→ What the task requires:
Can you find the lines of the listing that include "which" and copy every one?

→ Material provided:
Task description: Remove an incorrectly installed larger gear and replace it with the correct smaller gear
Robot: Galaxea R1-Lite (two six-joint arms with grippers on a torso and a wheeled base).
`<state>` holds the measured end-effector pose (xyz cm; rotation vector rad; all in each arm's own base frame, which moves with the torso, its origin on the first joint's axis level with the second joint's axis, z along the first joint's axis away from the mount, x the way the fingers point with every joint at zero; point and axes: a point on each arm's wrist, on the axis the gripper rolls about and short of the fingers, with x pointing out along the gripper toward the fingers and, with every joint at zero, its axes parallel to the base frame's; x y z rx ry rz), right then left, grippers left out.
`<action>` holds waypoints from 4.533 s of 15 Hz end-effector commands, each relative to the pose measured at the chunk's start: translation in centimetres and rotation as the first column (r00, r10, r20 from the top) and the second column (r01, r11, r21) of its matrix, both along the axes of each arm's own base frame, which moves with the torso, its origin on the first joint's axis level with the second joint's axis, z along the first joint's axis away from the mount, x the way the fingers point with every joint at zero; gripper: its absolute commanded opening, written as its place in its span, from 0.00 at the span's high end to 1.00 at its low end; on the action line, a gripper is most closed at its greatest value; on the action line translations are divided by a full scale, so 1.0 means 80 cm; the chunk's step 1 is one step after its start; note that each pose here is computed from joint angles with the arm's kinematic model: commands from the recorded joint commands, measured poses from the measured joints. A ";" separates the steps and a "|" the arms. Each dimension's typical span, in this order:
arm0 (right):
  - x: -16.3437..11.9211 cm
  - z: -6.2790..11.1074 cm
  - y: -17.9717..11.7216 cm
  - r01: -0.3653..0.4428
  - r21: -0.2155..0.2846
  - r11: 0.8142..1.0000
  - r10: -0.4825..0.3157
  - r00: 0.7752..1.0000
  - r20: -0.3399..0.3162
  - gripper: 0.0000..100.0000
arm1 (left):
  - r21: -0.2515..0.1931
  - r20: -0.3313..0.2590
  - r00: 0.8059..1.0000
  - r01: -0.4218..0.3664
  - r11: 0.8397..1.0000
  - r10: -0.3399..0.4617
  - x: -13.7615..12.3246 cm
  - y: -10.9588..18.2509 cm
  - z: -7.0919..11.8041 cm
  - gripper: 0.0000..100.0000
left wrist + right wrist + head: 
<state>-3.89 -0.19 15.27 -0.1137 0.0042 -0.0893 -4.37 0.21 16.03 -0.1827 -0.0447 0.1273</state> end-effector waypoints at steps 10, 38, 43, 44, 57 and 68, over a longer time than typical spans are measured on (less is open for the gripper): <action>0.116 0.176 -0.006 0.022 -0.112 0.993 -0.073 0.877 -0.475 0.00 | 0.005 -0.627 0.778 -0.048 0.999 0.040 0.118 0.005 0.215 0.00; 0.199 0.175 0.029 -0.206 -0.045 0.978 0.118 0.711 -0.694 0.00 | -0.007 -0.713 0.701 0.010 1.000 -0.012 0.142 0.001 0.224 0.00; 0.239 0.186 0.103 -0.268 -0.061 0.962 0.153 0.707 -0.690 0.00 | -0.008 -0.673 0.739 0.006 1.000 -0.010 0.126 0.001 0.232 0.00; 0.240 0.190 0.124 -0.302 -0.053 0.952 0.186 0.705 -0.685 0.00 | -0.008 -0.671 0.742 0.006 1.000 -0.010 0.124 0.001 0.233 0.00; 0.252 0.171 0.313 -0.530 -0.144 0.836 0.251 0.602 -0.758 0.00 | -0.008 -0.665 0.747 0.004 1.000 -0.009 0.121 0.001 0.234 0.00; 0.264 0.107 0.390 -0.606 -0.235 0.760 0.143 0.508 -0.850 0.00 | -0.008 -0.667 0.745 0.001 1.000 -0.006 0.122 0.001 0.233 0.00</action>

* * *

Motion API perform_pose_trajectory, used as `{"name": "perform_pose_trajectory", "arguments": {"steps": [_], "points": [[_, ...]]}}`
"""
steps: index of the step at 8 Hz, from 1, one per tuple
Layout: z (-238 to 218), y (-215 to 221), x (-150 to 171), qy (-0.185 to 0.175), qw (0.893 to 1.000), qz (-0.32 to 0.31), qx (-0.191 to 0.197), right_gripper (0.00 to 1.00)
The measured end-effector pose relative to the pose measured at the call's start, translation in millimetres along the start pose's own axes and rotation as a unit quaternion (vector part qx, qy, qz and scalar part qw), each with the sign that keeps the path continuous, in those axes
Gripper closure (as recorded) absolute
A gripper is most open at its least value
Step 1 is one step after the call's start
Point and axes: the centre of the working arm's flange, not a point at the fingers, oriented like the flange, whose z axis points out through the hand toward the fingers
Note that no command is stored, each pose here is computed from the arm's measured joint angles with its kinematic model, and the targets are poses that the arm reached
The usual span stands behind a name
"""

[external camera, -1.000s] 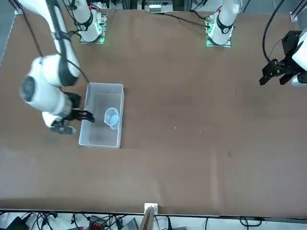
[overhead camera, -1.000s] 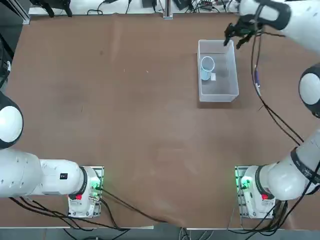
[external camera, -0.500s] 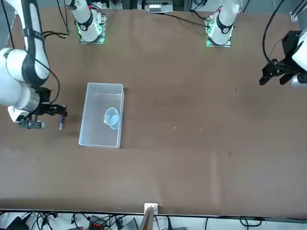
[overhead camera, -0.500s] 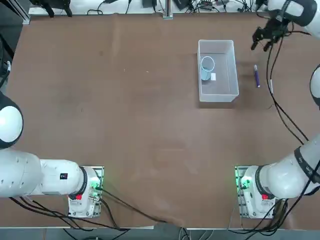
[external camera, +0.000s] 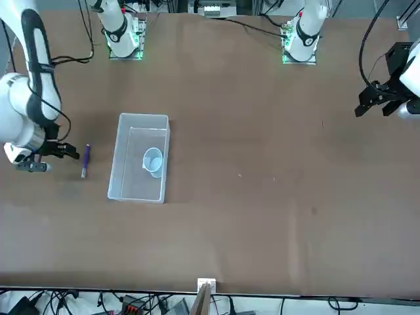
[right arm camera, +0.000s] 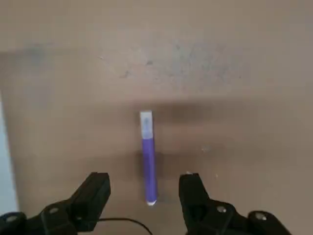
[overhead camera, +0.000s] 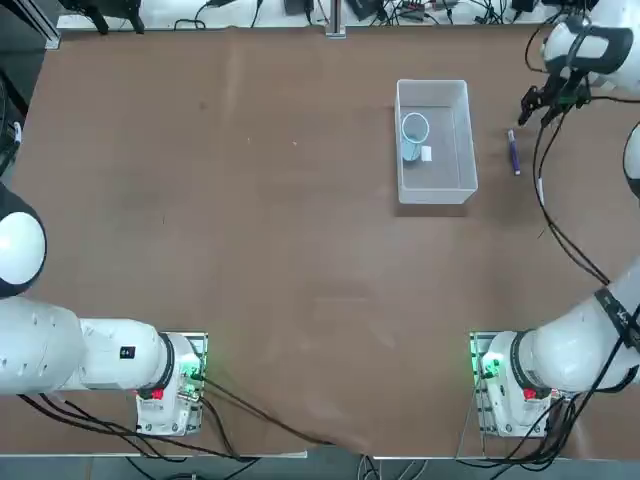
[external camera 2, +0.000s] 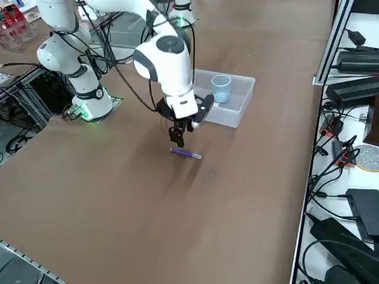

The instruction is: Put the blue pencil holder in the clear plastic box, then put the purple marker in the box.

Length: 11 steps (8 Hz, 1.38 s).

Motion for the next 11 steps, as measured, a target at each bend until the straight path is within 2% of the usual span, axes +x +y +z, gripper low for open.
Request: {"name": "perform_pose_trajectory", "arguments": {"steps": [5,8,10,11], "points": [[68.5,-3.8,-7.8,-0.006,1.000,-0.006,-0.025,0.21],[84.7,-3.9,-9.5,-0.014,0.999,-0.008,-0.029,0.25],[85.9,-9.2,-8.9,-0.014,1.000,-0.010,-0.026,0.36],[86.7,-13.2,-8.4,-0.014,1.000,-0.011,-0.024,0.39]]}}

→ Solution for this task:
`<state>` holds the measured end-effector pose (xyz cm; rotation vector rad; all in each arm's own base frame, which moves with the torso, its origin on the first joint's axis level with the second joint's axis, z along the first joint's axis away from the mount, x the way the fingers point with every joint at zero; point and axes: a point on each arm's wrist, on the axis the gripper rolls about and short of the fingers, with x pointing out along the gripper toward the fingers and, with every joint at zero, its axes parallel to the base frame's; x y z rx ry rz), right then left, grippers left out.
`<action>` holds waypoints from 4.533 s of 15 Hz end-effector commands, each relative to the pose measured at the chunk's start: translation in centimetres and rotation as the first column (r00, r10, r20 from the top) and the second column (r01, r11, r21) of its matrix, both along the axes of each arm's own base frame, which moves with the torso, its origin on the first joint's axis level with the second joint's axis, z along the first joint's axis away from the mount, x the way the fingers point with every joint at zero; gripper: its absolute commanded opening, written as its place in its span, from 0.00 at the span's high end to 1.00 at its low end; on the action line, a gripper is most closed at its greatest value; on the action line translations are divided by a full scale, so 1.0 means 80 cm; the chunk's step 1 is one step after its start; note that each pose here is computed from joint angles with the arm's kinematic model: commands from the recorded joint commands, measured poses from the measured joints. A ";" separates the steps and a "|" the arms. Each dimension's typical span, in this order:

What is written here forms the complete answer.